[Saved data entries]
________________________

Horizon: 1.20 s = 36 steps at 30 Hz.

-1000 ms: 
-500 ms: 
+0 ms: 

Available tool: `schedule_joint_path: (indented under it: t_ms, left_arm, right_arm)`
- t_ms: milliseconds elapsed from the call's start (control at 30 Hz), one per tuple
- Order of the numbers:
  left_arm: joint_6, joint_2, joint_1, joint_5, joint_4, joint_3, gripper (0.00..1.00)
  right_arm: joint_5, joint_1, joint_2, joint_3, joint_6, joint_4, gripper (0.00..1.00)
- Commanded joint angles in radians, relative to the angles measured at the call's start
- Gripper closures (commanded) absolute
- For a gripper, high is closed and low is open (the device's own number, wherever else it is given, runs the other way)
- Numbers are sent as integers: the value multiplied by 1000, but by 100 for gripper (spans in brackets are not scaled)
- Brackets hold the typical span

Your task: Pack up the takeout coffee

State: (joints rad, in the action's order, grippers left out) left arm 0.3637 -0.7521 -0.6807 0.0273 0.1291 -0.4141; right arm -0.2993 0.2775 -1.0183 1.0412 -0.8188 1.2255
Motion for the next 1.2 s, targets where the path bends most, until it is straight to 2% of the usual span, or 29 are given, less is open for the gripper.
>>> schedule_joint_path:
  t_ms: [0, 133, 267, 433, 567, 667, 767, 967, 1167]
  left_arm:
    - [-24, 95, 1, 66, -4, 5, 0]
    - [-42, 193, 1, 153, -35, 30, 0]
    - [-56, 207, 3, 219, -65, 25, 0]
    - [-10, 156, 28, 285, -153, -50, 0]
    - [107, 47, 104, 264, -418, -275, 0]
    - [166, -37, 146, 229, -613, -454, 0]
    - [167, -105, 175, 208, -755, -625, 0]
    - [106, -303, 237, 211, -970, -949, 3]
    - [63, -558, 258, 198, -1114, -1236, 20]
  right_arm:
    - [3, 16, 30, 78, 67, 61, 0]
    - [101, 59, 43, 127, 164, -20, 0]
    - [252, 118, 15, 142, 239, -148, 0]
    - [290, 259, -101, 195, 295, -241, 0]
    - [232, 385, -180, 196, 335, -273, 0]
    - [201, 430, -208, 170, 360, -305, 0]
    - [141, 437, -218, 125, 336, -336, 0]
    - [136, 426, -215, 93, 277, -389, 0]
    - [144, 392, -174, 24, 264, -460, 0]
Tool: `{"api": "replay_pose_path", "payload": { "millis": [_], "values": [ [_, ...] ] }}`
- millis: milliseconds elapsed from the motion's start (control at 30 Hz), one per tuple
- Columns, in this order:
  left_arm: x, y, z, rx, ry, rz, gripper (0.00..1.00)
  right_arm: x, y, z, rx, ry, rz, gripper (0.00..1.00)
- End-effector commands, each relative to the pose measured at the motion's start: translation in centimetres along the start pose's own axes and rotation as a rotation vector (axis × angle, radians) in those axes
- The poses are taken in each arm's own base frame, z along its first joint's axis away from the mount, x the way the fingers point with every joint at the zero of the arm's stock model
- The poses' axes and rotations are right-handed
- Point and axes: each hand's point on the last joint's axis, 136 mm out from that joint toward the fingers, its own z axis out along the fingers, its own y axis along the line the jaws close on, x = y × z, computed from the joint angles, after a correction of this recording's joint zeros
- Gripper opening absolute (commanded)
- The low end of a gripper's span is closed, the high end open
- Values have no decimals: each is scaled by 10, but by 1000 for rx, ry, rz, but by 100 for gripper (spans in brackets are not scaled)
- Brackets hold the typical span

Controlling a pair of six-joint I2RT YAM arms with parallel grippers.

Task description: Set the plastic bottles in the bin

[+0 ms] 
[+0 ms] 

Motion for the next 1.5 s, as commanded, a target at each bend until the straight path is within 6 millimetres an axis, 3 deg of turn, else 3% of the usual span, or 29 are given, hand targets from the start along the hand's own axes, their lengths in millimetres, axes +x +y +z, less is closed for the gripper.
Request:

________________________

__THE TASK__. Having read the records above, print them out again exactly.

__TASK RESULT__.
Horizon: 1.20 s = 36 steps at 30 Hz.

-1000 ms: 
-500 ms: 
+0 ms: 

Available tool: `schedule_joint_path: (indented under it: t_ms, left_arm, right_arm)`
- t_ms: milliseconds elapsed from the call's start (control at 30 Hz), one per tuple
- Order of the numbers:
  left_arm: joint_6, joint_2, joint_1, joint_5, joint_4, joint_3, gripper (0.00..1.00)
  right_arm: joint_5, joint_1, joint_2, joint_3, joint_6, joint_4, gripper (0.00..1.00)
- Commanded joint angles in radians, relative to the angles measured at the call's start
- Gripper closures (commanded) absolute
- For a gripper, high is closed and low is open (the device's own number, wherever else it is given, runs the other way)
- Numbers are sent as integers: the value multiplied by 1000, but by 100 for gripper (spans in brackets are not scaled)
- Brackets hold the typical span

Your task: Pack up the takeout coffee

State: (joints rad, in the action's order, grippers left out) left arm 0.3637 -0.7521 -0.6807 0.0273 0.1291 -0.4141; right arm -0.2993 0.2775 -1.0183 1.0412 -0.8188 1.2255
Motion for the next 1.2 s, targets where the path bends most, until it is straight to 2% of the usual span, or 29 are given, less is open for the gripper.
>>> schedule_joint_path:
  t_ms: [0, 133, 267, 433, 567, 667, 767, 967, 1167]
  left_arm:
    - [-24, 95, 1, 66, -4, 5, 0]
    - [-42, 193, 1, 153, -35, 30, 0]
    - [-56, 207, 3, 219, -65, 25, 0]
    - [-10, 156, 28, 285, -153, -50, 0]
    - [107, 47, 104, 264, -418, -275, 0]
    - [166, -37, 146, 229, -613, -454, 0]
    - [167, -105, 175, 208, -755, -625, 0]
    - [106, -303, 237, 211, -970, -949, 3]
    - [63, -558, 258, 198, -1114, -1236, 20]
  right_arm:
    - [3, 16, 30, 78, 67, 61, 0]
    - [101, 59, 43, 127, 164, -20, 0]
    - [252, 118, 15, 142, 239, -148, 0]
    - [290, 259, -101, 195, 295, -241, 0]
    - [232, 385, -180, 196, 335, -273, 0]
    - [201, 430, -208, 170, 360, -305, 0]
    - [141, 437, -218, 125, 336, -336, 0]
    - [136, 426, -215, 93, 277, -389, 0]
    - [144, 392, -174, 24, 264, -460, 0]
Tool: `{"api": "replay_pose_path", "payload": { "millis": [_], "values": [ [_, ...] ] }}`
- millis: milliseconds elapsed from the motion's start (control at 30 Hz), one per tuple
- Columns, in this order:
  left_arm: x, y, z, rx, ry, rz, gripper (0.00..1.00)
  right_arm: x, y, z, rx, ry, rz, gripper (0.00..1.00)
- End-effector commands, each relative to the pose measured at the motion's start: translation in centimetres along the start pose's own axes and rotation as a rotation vector (axis × angle, radians) in those axes
- The poses are taken in each arm's own base frame, z along its first joint's axis away from the mount, x the way the fingers point with every joint at the zero of the arm's stock model
- The poses' axes and rotations are right-handed
- Point and axes: each hand's point on the last joint's axis, 136 mm out from that joint toward the fingers, its own z axis out along the fingers, its own y axis along the line the jaws close on, x = y × z, computed from the joint angles, after a correction of this recording's joint zeros
- Gripper opening absolute (commanded)
- The low end of a gripper's span is closed, the high end open
- Values have no decimals: each is scaled by 10, but by 1000 for rx, ry, rz, but by 100 for gripper (spans in brackets are not scaled)
- Brackets hold the typical span

Controlling a pair of six-joint I2RT YAM arms with parallel grippers.

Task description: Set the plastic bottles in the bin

[+0 ms] 
[+0 ms] 

Motion for the next 1.5 s, as commanded, a target at each bend until the straight path is within 6 millimetres an axis, 3 deg of turn, else 3% of the usual span, or 29 are given, hand targets from the start along the hand's own axes, their lengths in millimetres, axes +x +y +z, less is closed for the gripper.
Request:

This exercise is now done.